--- Work required ---
Locate the line that contains "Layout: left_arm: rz", then copy it and all later lines of the data below exactly, through the last one.

--- Dataset section ---
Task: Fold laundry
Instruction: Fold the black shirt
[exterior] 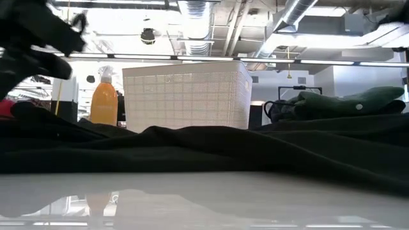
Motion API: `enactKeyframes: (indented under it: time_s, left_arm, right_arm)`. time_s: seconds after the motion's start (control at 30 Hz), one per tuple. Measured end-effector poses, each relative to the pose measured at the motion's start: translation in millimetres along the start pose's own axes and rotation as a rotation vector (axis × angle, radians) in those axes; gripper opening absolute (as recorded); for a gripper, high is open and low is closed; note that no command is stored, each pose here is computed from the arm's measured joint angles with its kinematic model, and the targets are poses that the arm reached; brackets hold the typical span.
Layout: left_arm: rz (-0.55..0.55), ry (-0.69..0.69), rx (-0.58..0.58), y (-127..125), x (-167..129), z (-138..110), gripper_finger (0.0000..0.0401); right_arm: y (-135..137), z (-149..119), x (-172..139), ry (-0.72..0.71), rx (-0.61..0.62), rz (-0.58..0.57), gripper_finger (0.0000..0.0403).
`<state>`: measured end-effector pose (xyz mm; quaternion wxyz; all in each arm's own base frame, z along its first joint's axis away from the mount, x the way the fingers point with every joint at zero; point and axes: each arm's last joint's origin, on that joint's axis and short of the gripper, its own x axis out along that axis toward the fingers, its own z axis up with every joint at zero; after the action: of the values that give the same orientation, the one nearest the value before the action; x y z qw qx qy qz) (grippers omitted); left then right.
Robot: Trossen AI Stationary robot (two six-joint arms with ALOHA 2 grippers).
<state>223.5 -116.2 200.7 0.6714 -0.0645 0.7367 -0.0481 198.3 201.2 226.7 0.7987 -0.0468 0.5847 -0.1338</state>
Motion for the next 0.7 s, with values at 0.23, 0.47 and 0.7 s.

--- Task output ---
Layout: left_arm: rz (-0.55..0.55), ry (-0.69..0.69), rx (-0.58..0.58), y (-127..125), x (-167..129), z (-138..110), gripper_finger (0.0000..0.0401); right_arm: y (-135..137), z (-149..119), x (-172..139), ry (-0.72..0.71), rx (-0.61..0.62), rz (-0.58..0.57), gripper_finger (0.0000..0.0403).
`<state>`: measured end-effector pose (xyz mm; quaternion wxyz; all in each arm's own base frame, z along its first joint's axis away from the mount, x the way the fingers point with every joint at zero; point and axes: each arm's last joint's origin, on that joint's axis and short of the gripper, its own x axis out along that axis toward the fingers, its own z axis up with every joint at zero; after the action: of the values that give the same orientation, the one nearest the value before the action; x y z qw qx qy qz) (grippers omitted); left then right.
Robot: Trossen AI Stationary robot (two six-joint arms with ALOHA 2 grippers).
<state>223.5 -116.2 200.7 0.6714 -0.0645 0.7367 -0.0481 198.3 201.2 226.7 0.7987 -0.0468 0.5847 -0.1338</state>
Motion for the next 0.7 s, with values at 0.23, 0.47 and 0.7 s.

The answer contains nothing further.